WHAT THE TASK REQUIRES -> Check every line of the data below for the word "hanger". Copy the ones that have it.

DATA SHOWN ->
+ + +
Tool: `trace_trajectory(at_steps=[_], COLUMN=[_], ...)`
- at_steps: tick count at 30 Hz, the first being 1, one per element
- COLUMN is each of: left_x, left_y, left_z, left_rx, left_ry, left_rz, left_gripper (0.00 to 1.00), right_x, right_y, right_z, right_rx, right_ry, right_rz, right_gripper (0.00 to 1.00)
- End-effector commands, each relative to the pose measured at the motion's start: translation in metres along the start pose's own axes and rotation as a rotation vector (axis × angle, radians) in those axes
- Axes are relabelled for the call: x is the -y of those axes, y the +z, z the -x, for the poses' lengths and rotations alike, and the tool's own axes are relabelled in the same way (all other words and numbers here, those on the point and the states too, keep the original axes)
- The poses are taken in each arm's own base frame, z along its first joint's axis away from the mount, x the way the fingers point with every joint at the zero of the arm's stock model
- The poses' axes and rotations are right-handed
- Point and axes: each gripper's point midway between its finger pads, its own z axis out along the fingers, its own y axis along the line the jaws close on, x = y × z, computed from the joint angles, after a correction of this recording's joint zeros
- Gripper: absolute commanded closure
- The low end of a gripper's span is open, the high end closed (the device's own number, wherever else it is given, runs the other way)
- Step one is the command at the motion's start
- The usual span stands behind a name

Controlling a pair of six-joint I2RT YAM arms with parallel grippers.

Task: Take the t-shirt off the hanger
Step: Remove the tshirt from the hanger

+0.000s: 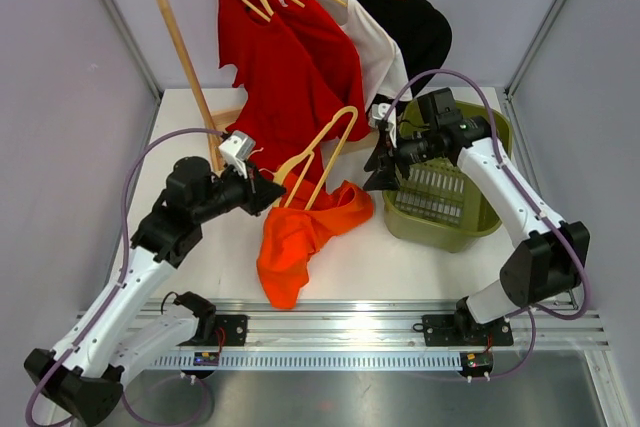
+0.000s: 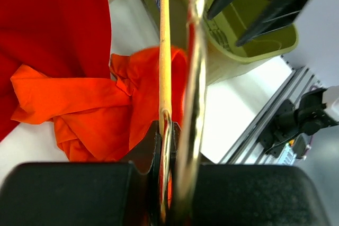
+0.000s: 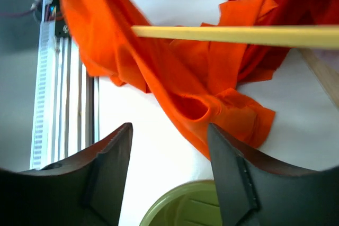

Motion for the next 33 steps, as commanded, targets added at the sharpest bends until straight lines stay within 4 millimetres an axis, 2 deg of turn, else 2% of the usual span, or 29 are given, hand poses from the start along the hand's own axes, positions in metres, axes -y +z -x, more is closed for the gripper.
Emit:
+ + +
OUTPUT BELOW ->
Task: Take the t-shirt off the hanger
Step: Remove the tshirt from the hanger

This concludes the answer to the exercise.